Con questa sentenza il rapporto medico-paziente viene sostituito di fatto, dal foglietto illustrativo del farmaco. Inoltre un medicinale con un bugiardino lungo pagine sugli effetti collaterali non ha bisogno del consenso informato, né del minore né dei genitori. Questo non mette in pericolo la piena consapevolezza e libertà di scelta delle minorenni, nell’assumere il farmaco?

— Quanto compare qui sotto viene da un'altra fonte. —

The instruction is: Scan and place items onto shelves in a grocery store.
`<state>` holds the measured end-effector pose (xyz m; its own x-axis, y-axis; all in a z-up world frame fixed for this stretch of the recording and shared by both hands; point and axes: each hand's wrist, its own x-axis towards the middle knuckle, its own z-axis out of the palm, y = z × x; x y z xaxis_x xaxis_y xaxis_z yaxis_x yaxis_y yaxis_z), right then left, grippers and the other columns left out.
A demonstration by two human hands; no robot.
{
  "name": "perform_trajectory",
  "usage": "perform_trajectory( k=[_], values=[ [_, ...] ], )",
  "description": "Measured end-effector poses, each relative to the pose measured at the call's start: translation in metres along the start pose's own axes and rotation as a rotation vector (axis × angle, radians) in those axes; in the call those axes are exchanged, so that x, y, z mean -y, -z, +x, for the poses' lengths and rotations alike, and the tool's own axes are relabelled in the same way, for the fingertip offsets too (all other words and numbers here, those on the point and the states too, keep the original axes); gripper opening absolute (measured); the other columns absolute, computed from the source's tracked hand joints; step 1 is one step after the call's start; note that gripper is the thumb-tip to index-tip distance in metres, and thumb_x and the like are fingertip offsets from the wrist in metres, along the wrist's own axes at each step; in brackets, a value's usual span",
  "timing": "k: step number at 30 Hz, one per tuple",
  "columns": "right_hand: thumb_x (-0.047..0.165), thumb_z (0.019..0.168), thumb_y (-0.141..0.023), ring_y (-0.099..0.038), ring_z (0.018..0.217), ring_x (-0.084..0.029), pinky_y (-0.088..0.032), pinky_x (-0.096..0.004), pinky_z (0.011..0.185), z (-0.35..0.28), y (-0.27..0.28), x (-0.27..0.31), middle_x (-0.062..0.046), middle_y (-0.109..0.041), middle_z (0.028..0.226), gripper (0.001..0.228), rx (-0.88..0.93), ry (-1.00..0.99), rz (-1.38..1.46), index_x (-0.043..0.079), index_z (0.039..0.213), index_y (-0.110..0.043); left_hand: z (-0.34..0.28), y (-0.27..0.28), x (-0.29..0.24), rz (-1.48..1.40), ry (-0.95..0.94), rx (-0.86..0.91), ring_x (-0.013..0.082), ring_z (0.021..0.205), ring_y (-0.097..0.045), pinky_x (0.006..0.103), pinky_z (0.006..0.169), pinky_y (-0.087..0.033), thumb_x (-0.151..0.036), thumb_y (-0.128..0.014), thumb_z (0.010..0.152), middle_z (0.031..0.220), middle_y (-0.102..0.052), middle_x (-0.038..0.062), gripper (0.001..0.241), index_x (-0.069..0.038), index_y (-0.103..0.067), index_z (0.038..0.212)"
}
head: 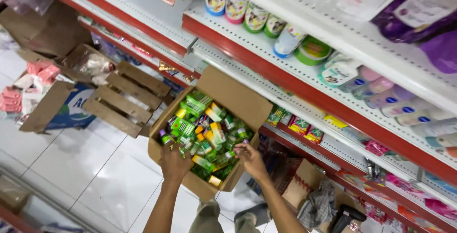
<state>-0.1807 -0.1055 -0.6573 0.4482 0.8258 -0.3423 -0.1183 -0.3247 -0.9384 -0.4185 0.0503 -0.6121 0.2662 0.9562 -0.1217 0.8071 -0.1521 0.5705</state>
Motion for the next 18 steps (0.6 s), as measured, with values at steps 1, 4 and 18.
perform_trajectory(
  k=[1,4,18],
  values=[
    [0.017,0.098,-0.063,-0.071,0.09,-0.014,-0.054,-0.029,0.074,0.005,-0.011,-0.009,-0.008,-0.077,0.111,0.026,0.006,0.009,-0.073,0.007,0.122,-0.067,-0.006,-0.013,0.018,0.048,0.003,-0.01,0.0424,0.123,-0.055,0.0537,0.098,-0.05,-0.016,-0.074,0.079,0.131,-0.059,0.02,0.032,-0.004,-0.07,0.109],
    [0.012,0.092,-0.069,-0.073,0.092,-0.016,-0.056,-0.031,0.077,0.016,-0.035,-0.026,-0.008,-0.072,0.117,0.031,0.0,0.056,-0.237,0.009,0.122,-0.068,-0.025,-0.04,0.059,0.128,-0.053,-0.054,0.0445,0.132,-0.048,0.0528,0.099,-0.05,-0.011,-0.075,0.075,0.134,-0.052,0.025,0.038,0.002,-0.067,0.11],
    [0.038,0.082,-0.082,-0.07,0.078,-0.032,-0.054,-0.046,0.074,0.058,-0.086,0.018,-0.012,-0.072,0.084,0.056,-0.31,0.041,-0.752,0.012,0.129,-0.064,-0.022,-0.014,0.058,0.067,-0.119,0.0,0.037,0.127,-0.051,0.0449,0.096,-0.053,-0.012,-0.078,0.075,0.134,-0.054,0.018,0.024,0.0,-0.071,0.095]
  ],
)
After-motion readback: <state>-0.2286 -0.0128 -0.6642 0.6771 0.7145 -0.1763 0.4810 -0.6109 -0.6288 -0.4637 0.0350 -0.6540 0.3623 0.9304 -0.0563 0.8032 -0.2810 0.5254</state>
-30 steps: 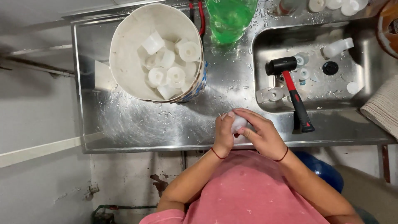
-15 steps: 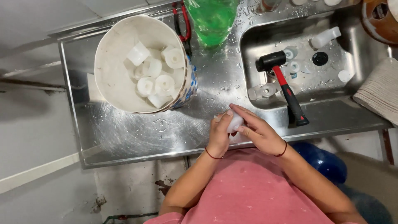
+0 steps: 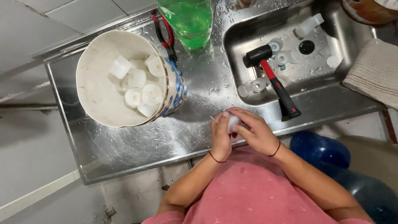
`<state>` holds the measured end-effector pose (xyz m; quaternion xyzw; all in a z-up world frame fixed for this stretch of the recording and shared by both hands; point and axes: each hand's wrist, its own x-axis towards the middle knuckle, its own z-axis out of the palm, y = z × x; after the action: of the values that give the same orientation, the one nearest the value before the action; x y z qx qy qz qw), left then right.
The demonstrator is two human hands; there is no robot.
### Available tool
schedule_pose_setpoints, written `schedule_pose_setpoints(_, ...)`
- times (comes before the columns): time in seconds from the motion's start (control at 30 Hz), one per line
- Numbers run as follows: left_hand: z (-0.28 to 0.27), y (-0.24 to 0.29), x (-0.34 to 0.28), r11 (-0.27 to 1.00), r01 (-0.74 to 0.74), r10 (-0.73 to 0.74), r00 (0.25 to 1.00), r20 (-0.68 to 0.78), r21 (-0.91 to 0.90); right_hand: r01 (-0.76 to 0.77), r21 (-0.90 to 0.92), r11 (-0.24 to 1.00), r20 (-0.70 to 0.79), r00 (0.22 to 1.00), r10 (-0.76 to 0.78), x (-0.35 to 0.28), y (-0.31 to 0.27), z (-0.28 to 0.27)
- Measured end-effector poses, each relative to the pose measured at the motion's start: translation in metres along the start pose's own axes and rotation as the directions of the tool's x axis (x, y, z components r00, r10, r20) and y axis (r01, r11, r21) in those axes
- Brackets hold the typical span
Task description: Preparing and inspecting plastic water jug caps in a sink area, using a rubber mallet to tap them before placing them in a bucket.
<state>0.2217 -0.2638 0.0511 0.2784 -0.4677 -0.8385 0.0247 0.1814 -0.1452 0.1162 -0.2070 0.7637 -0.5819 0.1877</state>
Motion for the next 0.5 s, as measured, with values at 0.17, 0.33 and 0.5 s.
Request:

«Questo è l’aspetto più grave di questa sentenza. Evidentemente nella prospettiva di non intaccare una decisione già assunta, ha dovuto fare delle affermazioni che lasciano molto perplessi. Noi abbiamo evidenziato come trattandosi di minori serva il consenso informato dei genitori. Qui si arriva a dire che questa pillola non è un trattamento sanitario. È anche chiamato “farmaco” dall’Aifa. Parliamo di una pillola che ha delle possibili, gravi, controindicazioni, sul bugiardino c’è scritto anche che non va assunta più volte perché si rischiano gravi problemi al fegato. Come si possa pensare che questo non sia un trattamento sanitario, riesce francamente difficile. In sostanza è una sentenza che dice che non esiste nel nostro ordinamento la definizione di trattamento sanitario. Ma è pur vero che esiste per la scienza medica e la stessa Aifa, nel suo decreto, non ha dubbi che questo sia un farmaco. Questo che conseguenze comporta? Che si possa assumere un medicinale del genere, senza alcuna precauzione, eludendo del tutto il dovere di vigilanza del genitore, evidentemente con una consapevolezza ridotta dei rischi. Anche se il farmaco fosse semplicemente antiovulatorio, ritardare l’ovulazione in una giovane ragazza è proprio di un farmaco, di un effetto farmacologico».
Pensa che anche con la sentenza del Tar si stia andando sempre più verso una forma di privatizzazione dell’aborto?
«Assolutamente sì, notiamo che i dati sugli aborti chimici sono in continuo calo, invece, sono in enorme aumento queste forme chimico-farmeceutiche. L’aspetto più grave, qui è non solo la privatizzazione dell’aborto, ma che addirittura, questo riguardi minorenni. Si perderà inoltre, in maniera sempre più ampia, la consapevolezza di aver abortito. Non si sa, infatti, nell’uso di queste pillole, se c’è stato effettivamente un ovulo fecondato, se è stato espulso, se è stato fatto morire, nell’endometrio oppure no, oppure se, al contrario, non c’è stata alcuna fecondazione. Quindi, il fatto abortivo è sottratto ad ogni forma di consapevolezza, c’è una banalizzazione della vita e del sesso, perché anche l’atto sessuale è derubricato a gesti le cui conseguenze vengono eliminate a prescindere, senza alcuna consapevolezza. La 194 perlomeno, prevedendo il ricovero ospedaliero, per quanto riguarda l’aborto, manteneva una consapevolezza circa l’importanza di questo gesto pur nella sua drammaticità. Quindi, ultimamente, si sta agendo nel tentativo di sottrarre la consapevolezza e la libertà della scelta: sono scelte compiute senza guardarle in faccia».